| What to work on |
What is needed here is an exact repetition of the records below, beginning at the line that has "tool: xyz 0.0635" and stopping after the line that has "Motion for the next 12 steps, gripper".

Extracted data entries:
Segment Open
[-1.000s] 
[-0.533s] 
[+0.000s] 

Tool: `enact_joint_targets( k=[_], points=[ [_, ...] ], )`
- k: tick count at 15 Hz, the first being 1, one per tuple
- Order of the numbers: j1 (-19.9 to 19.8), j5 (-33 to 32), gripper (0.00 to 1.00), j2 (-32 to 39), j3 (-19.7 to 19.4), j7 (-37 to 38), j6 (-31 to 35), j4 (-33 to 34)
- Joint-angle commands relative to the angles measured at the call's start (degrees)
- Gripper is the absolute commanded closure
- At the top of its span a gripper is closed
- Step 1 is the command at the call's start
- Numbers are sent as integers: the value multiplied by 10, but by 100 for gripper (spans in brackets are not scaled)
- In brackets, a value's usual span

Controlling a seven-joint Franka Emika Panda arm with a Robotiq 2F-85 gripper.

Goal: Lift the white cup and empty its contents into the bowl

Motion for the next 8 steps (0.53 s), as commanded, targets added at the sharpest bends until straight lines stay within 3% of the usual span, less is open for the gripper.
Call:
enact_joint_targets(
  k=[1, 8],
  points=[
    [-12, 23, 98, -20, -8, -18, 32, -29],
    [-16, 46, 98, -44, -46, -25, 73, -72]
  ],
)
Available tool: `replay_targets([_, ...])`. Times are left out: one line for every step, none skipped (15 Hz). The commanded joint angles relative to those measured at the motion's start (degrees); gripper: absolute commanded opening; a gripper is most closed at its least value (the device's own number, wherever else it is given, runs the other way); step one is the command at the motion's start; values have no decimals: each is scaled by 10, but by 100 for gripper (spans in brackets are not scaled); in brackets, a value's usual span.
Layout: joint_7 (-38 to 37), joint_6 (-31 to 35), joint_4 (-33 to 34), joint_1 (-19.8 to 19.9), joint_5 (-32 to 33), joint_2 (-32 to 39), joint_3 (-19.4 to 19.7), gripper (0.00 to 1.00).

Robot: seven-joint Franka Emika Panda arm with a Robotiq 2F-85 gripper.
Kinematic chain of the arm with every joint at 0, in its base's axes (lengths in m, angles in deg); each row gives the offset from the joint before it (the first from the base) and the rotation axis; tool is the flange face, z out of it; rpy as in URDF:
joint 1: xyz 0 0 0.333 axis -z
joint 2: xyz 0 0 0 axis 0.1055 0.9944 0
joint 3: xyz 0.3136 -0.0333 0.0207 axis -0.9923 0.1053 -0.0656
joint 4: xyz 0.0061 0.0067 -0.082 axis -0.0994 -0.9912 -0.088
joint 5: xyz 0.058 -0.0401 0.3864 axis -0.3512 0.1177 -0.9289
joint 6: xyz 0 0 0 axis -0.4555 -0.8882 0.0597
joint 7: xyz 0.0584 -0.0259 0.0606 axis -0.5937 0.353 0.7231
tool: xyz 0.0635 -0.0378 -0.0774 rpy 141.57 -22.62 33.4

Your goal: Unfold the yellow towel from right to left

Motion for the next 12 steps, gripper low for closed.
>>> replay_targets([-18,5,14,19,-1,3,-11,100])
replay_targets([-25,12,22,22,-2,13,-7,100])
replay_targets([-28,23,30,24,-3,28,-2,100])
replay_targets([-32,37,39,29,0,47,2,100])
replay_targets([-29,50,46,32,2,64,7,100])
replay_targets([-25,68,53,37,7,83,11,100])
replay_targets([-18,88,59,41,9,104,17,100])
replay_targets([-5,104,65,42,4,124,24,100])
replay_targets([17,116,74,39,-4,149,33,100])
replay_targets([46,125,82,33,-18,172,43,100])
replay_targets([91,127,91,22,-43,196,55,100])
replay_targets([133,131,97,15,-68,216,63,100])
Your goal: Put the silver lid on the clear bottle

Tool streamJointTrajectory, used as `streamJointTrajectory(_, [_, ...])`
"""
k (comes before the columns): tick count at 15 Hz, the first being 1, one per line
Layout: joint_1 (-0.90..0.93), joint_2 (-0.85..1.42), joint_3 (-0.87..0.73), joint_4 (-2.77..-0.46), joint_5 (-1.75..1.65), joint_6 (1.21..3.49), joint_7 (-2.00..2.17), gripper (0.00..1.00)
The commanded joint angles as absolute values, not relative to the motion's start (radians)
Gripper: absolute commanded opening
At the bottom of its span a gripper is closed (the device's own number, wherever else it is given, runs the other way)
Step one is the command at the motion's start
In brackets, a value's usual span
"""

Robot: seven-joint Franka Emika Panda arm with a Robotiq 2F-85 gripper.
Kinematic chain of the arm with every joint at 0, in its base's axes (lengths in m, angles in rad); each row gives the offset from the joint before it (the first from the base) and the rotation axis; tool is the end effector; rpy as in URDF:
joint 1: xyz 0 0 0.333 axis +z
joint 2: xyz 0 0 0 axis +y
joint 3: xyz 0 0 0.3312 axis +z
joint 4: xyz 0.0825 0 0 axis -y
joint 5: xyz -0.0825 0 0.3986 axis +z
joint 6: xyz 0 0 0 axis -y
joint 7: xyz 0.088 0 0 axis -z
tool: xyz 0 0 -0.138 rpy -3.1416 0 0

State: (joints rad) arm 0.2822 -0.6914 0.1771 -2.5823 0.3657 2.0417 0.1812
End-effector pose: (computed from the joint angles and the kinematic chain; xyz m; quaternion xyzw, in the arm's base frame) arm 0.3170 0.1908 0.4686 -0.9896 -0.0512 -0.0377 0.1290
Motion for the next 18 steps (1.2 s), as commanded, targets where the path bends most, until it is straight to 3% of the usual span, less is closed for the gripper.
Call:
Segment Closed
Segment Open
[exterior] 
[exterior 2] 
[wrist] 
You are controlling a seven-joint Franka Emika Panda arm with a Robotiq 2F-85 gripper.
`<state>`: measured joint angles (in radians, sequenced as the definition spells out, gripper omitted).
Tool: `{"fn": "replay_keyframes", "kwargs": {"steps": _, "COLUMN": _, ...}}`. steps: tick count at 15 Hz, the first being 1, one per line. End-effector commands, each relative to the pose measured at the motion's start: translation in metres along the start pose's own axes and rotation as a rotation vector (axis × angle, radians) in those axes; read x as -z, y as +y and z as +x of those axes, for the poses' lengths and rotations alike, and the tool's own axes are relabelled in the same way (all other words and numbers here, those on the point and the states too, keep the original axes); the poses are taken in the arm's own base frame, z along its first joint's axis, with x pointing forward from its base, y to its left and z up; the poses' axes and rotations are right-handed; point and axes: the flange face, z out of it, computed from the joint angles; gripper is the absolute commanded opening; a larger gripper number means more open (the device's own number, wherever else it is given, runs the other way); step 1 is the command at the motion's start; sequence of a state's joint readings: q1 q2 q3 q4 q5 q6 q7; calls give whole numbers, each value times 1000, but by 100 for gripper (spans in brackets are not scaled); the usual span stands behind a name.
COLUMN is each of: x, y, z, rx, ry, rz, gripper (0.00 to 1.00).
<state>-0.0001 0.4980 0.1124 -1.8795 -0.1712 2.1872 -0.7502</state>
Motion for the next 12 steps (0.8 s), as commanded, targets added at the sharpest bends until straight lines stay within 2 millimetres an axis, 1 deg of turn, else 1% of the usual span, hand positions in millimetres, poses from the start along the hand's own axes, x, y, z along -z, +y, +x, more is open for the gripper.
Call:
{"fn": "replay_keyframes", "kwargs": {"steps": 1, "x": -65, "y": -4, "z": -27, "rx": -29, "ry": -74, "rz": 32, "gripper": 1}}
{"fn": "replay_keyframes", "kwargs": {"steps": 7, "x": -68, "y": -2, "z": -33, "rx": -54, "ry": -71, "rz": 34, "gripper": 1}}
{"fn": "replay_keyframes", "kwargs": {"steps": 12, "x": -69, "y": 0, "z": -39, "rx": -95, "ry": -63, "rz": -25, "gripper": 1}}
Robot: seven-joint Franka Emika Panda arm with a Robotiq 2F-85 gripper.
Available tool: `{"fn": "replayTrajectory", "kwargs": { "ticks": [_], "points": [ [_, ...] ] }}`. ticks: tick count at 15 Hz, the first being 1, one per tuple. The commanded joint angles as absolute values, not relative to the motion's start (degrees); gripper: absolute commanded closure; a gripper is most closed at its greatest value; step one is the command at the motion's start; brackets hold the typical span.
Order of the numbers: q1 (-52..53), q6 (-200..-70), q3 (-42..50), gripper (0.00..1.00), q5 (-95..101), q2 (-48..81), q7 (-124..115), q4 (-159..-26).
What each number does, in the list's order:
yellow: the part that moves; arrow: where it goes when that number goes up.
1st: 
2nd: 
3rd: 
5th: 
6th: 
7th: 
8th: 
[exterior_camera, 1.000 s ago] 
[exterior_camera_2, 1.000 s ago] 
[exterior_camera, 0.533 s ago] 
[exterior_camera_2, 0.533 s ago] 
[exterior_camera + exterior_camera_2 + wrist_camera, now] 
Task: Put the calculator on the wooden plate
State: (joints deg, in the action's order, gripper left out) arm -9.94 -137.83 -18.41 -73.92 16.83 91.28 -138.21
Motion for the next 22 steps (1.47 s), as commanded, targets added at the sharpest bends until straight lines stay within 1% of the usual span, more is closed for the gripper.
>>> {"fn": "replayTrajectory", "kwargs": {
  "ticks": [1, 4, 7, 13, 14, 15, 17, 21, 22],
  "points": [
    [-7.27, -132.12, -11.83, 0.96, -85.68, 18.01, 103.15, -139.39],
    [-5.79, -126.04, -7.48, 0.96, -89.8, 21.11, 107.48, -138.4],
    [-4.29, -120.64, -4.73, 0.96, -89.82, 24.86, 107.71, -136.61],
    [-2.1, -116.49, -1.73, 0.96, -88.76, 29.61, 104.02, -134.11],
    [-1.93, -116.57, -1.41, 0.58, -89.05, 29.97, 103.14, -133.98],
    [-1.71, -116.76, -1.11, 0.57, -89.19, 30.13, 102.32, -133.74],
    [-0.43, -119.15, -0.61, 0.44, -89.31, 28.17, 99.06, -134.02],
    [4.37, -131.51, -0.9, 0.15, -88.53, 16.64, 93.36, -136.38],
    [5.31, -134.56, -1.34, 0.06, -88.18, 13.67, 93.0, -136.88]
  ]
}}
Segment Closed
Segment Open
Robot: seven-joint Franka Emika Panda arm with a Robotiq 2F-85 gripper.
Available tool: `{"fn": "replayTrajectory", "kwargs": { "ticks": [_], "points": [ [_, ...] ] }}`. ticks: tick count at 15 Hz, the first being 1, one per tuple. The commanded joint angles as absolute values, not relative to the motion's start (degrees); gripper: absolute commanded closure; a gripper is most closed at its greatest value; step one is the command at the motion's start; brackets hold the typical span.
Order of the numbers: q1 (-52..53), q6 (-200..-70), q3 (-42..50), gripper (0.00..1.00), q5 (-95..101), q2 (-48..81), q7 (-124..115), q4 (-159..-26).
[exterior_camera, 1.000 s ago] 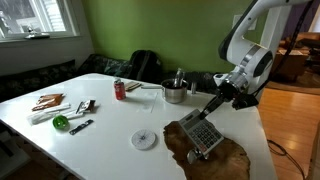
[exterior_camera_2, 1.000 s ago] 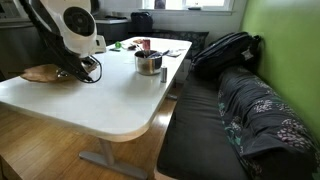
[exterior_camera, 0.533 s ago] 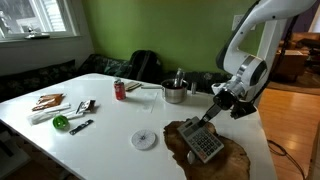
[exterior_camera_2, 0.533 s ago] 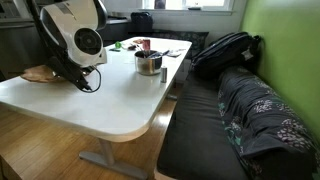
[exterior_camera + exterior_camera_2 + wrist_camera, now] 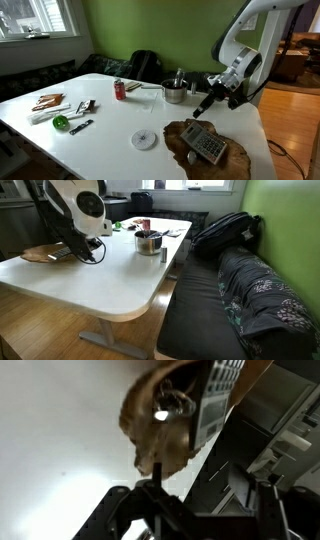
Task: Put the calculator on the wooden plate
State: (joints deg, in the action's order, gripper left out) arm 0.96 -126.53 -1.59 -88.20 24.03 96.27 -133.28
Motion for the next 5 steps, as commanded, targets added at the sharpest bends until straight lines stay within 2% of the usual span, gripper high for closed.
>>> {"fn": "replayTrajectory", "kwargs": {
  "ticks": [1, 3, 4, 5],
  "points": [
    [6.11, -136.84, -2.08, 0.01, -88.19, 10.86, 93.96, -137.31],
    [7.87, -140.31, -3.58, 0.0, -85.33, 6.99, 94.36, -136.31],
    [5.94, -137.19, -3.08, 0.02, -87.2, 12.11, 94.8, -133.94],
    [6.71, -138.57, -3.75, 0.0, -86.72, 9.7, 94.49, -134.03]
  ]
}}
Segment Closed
| Reply |
tool: xyz 0.0635 -0.0378 -0.0774 rpy 141.57 -22.62 33.4

Your goal: Unfold the yellow towel from right to left

Motion for the next 12 steps, gripper low for closed.

That concludes the answer.